¹ Department of Endocrinology, Faculty of Biology, Utrecht University, Padualaan 8, 3584 CH, Utrecht, The Netherlands, ² INSERM U752-Chaire de Neuropharmacologie, Collège de France, Paris Cedex05, France, ³ Department of Cell and Developmental Biology, Centro de Investigaciones Biológicas, CSIC, Ramiro de Maeztu 9, Madrid, Spain and ⁴ Department of Cell Biology, UMCU, Utrecht University, 3584 CX, Utrecht, The Netherlands

Correspondence should be addressed to S C Mizrak; Email: s.c.mizrak{at}bio.uu.nl

Phosphoprotein enriched in astrocytes (PEA-15) is a 15 kDa acidic serine-phosphorylated protein expressed in different cell types, especially in the CN. We initially detected the expression of PEA-15 in primary cultures of Sertoli cells. To assess the presence and localization of PEA-15 in the mouse testis, we studied the expression pattern of the PEA-15 protein by immunohistochemistry and mRNA by in situ hybridization.

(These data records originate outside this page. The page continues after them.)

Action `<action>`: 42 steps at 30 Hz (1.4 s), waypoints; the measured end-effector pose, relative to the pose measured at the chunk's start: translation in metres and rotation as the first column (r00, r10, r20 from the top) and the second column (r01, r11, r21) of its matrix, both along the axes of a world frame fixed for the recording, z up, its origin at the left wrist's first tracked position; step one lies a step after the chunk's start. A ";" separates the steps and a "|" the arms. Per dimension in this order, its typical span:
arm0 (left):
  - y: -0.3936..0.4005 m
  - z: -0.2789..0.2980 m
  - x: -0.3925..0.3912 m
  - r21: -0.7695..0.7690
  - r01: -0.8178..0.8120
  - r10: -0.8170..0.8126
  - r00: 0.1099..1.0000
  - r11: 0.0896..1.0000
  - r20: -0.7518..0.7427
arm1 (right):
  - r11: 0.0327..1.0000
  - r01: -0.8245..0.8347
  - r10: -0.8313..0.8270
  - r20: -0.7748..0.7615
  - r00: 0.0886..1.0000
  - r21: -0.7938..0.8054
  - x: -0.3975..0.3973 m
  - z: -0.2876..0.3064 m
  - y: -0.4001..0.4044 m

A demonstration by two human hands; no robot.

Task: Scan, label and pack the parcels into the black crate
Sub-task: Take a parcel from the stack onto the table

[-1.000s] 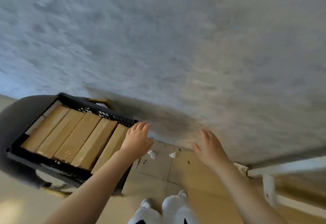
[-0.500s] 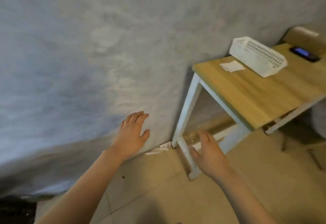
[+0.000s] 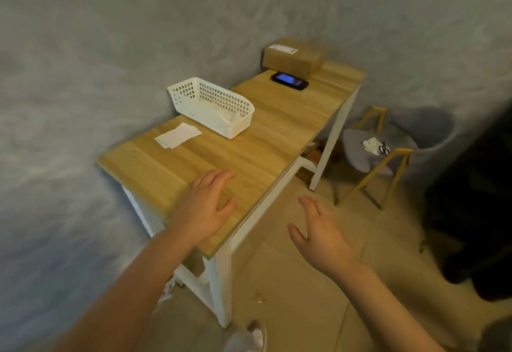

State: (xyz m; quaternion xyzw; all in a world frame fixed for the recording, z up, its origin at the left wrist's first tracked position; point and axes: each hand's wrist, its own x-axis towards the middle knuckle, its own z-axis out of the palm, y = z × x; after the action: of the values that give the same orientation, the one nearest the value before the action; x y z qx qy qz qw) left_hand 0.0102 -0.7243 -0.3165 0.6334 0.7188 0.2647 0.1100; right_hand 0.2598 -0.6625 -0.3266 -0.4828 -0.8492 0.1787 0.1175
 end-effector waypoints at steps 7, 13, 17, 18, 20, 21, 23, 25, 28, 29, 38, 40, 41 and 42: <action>0.173 -0.009 0.033 -0.053 0.107 -0.110 0.993 0.993 -0.051 | 0.988 0.154 -0.154 0.004 0.988 0.002 0.049 -0.005 0.154; 0.300 -0.004 0.063 -0.074 0.136 -0.138 0.990 0.988 -0.020 | 0.969 0.244 -0.244 0.007 0.970 -0.040 0.089 -0.007 0.264; 0.381 0.002 0.086 -0.076 0.115 -0.115 0.993 0.990 0.006 | 0.962 0.272 -0.273 -0.022 0.962 -0.037 0.105 -0.006 0.343; 0.402 0.002 0.090 -0.074 0.107 -0.106 0.994 0.991 0.008 | 0.963 0.266 -0.267 -0.027 0.963 -0.028 0.108 -0.006 0.365; 0.441 0.000 0.096 -0.075 0.081 -0.081 0.997 0.994 0.004 | 0.967 0.252 -0.253 -0.041 0.967 -0.025 0.115 -0.006 0.410; 0.459 -0.002 0.099 -0.077 0.061 -0.061 0.998 0.995 0.003 | 0.970 0.243 -0.244 -0.051 0.968 -0.030 0.118 -0.005 0.433; 0.494 -0.005 0.103 -0.081 0.011 -0.008 1.000 0.997 0.026 | 0.978 0.205 -0.206 -0.053 0.977 -0.030 0.123 -0.005 0.482; 0.526 -0.004 0.105 -0.096 -0.051 0.062 0.993 0.994 0.106 | 0.988 0.152 -0.153 -0.035 0.988 -0.026 0.125 -0.004 0.531; 0.566 0.002 0.109 -0.090 -0.150 0.165 0.969 0.985 0.182 | 0.998 0.047 -0.048 -0.025 0.999 -0.031 0.123 0.003 0.599; 0.578 0.003 0.109 -0.078 -0.193 0.205 0.961 0.978 0.185 | 0.999 0.003 -0.004 -0.028 1.000 -0.034 0.120 0.007 0.621; 0.676 0.012 0.078 -0.033 -0.465 0.461 0.863 0.885 0.208 | 0.981 -0.187 0.183 -0.064 0.981 -0.052 0.054 0.029 0.785; 0.700 0.013 0.068 -0.030 -0.488 0.484 0.854 0.872 0.190 | 0.976 -0.215 0.213 -0.056 0.975 -0.035 0.034 0.031 0.818; 0.712 0.013 0.063 -0.039 -0.500 0.498 0.848 0.865 0.181 | 0.974 -0.223 0.222 -0.050 0.974 -0.027 0.025 0.032 0.833; 0.720 0.015 0.059 -0.053 -0.510 0.511 0.843 0.859 0.169 | 0.974 -0.225 0.223 -0.045 0.974 -0.025 0.018 0.032 0.845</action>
State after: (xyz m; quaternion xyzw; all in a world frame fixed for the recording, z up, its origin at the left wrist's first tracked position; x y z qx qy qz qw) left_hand 0.0694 -0.0039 -0.3019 0.3930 0.8493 0.3376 0.1009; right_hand 0.2777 0.1829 -0.2944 -0.3818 -0.8928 0.2138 0.1070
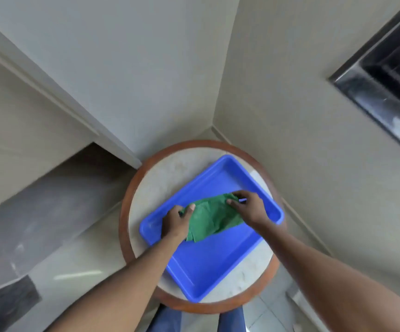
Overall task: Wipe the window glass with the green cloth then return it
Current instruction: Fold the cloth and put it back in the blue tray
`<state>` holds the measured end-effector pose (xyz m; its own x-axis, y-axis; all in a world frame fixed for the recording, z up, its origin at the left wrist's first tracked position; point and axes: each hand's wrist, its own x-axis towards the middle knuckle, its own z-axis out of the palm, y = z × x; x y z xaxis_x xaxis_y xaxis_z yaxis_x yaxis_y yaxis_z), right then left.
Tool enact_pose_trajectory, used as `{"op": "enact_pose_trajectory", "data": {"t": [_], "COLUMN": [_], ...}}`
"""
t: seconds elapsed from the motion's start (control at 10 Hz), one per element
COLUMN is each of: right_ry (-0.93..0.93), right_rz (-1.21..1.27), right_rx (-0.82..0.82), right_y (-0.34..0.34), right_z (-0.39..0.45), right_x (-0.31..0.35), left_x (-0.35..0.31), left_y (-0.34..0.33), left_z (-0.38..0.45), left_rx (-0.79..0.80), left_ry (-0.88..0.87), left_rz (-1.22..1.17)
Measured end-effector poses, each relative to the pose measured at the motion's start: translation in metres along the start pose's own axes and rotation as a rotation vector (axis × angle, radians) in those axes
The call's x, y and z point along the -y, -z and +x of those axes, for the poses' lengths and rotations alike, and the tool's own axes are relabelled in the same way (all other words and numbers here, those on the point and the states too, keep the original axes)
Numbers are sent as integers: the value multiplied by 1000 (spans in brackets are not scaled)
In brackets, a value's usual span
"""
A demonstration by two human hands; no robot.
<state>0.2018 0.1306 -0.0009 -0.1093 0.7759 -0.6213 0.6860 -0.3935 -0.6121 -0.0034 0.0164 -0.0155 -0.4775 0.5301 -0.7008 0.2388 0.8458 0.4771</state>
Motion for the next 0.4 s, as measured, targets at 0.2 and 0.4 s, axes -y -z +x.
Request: {"op": "enact_pose_trajectory", "data": {"t": [0.2,0.4], "right_ry": [120,206], "right_rz": [-257,-371], "right_rx": [-61,-70], "right_y": [-47,-45], "right_z": [41,45], "right_x": [-48,-53], "left_x": [33,31], "left_y": [-35,-36], "left_z": [32,27], "left_rx": [-89,-219], "left_ry": [-48,-107], "left_rz": [109,353]}}
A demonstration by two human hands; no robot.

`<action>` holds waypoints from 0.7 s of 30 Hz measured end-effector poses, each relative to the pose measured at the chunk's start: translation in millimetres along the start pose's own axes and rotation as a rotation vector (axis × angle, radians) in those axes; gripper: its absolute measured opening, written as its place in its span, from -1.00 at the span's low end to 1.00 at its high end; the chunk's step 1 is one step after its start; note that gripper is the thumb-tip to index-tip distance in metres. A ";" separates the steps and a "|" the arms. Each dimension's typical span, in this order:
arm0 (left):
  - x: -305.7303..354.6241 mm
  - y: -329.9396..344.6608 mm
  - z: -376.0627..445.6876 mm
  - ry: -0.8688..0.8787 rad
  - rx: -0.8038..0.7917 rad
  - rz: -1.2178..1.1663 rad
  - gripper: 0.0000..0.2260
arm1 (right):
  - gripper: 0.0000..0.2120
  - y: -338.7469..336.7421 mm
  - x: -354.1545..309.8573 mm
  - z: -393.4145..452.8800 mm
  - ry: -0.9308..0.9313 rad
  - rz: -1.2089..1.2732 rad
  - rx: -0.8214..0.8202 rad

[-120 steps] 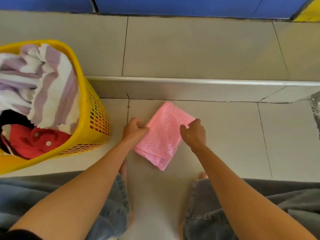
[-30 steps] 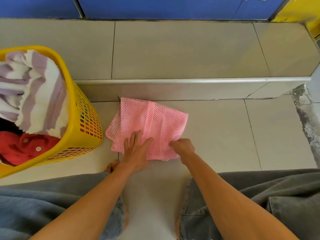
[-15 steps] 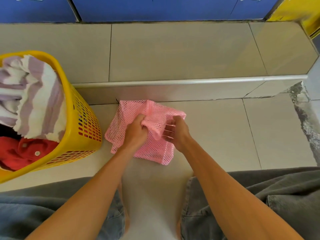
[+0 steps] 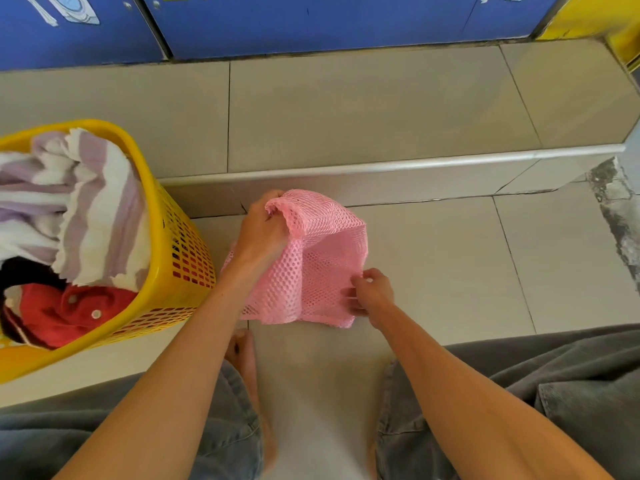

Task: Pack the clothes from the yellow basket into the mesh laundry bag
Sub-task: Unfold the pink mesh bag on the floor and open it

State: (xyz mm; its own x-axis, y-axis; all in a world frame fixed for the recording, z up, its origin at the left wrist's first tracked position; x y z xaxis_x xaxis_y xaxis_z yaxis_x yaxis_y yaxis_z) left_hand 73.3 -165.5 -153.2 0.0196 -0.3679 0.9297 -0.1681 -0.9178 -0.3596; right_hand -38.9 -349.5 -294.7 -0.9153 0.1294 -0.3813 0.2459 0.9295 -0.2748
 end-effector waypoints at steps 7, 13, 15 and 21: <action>-5.2 -23.0 -6.3 0.112 -0.100 0.274 -0.76 | -0.88 -28.0 -82.3 -14.8 -0.160 0.273 -0.077; -11.2 -17.2 -19.6 0.197 -0.298 0.395 -0.80 | -0.79 -40.6 -133.1 -32.6 -0.316 0.382 -0.167; -14.9 -5.8 -27.8 0.193 -0.392 0.447 -0.89 | -0.47 -41.5 -125.9 -28.7 -0.302 0.394 -0.097; -46.3 36.9 -63.5 0.001 -0.654 0.335 -0.82 | -0.76 -21.0 -50.5 -16.0 0.120 0.327 -0.168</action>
State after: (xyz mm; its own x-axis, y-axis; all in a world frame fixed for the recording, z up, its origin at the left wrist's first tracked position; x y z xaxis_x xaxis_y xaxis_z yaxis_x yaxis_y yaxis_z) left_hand 3.6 -172.9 -204.4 -0.1365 -0.6125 0.7786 -0.7190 -0.4793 -0.5032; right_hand -3.0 -370.0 -255.5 -0.8302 0.4589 -0.3164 0.4847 0.8747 -0.0032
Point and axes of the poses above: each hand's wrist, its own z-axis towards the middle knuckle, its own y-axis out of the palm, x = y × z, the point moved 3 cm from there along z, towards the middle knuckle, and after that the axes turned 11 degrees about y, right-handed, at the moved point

Both the protein and the mRNA of PEA-15 were localized in the cytoplasm of Sertoli cells, all types of spermatogonia, and spermatocytes up till zygotene phase of the meiotic prophase. Subsequently, with ongoing development of the spermatocytes, the expression decreased and was very low in the cytoplasm of diplotene spermatocytes. To analyze the possible role of PEA-15 in the developing testis, null mutants for PEA-15 were examined. As the PEA-15 C terminus contains residues for ERK binding, we studied possible differences between the localization of the ERK2 protein in wild type (WT) and PEA-15^–/–mice. In the WT testis, ERK2 was localized in the cytoplasm of Sertoli cells, B spermatogonia, preleptotene, leptotene, and zygotene spermatocytes, whereas in the KO testis, ERK2 was primarily localized in the nuclei of these cells and only little staining remained in the cytoplasm. Moreover, in PEA-15-deficient mice, significantly increased numbers of apoptotic spermatocytes were found, indicating an anti-apoptotic role of PEA-15 during the meiotic prophase. The increased numbers of apoptotic spermatocytes were not found at a specific step in the meiotic prophase.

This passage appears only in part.